Examine each line of the data. Copy the line if it includes the word "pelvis".

##### Information shown #####

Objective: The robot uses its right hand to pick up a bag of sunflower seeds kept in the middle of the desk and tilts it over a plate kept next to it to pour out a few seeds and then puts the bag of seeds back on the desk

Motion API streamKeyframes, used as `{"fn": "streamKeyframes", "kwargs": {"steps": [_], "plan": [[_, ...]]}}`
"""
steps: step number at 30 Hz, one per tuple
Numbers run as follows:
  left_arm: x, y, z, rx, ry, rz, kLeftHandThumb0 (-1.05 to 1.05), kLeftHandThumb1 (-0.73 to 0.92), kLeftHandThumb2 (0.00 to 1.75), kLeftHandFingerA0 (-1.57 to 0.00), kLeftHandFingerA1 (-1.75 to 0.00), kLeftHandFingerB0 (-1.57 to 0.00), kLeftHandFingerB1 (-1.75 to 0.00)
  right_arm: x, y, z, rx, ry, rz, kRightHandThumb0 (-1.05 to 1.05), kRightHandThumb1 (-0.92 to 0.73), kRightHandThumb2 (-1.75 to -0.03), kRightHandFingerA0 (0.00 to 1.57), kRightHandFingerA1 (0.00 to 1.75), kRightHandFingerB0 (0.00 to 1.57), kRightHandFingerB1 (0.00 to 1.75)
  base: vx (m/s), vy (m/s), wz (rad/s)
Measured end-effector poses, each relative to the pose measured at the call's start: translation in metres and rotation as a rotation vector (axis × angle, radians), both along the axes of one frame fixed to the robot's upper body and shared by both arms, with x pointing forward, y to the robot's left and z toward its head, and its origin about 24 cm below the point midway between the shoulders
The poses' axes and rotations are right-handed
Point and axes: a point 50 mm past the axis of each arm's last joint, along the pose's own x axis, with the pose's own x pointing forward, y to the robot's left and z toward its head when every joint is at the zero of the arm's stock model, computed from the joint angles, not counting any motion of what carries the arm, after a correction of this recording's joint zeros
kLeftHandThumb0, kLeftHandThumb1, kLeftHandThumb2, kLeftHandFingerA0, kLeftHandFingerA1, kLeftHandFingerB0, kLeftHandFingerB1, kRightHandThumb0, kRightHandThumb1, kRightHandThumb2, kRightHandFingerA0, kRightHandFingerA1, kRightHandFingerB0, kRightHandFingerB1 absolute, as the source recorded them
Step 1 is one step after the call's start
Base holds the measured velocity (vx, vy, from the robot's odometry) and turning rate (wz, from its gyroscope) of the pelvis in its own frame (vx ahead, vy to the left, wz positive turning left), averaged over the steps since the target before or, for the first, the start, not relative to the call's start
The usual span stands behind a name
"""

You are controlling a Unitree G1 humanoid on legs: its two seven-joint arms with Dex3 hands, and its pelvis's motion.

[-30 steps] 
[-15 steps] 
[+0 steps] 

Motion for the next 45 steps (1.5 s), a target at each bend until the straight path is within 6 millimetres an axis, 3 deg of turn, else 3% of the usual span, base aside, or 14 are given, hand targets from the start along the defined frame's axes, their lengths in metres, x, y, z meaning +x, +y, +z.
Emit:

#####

Exercise response:
Base holds the measured velocity (vx, vy, from the robot's odometry) and turning rate (wz, from its gyroscope) of the pelvis in its own frame (vx ahead, vy to the left, wz positive turning left), averaged over the steps since the target before or, for the first, the start, not relative to the call's start
You are controlling a Unitree G1 humanoid on legs: its two seven-joint arms with Dex3 hands, and its pelvis's motion.

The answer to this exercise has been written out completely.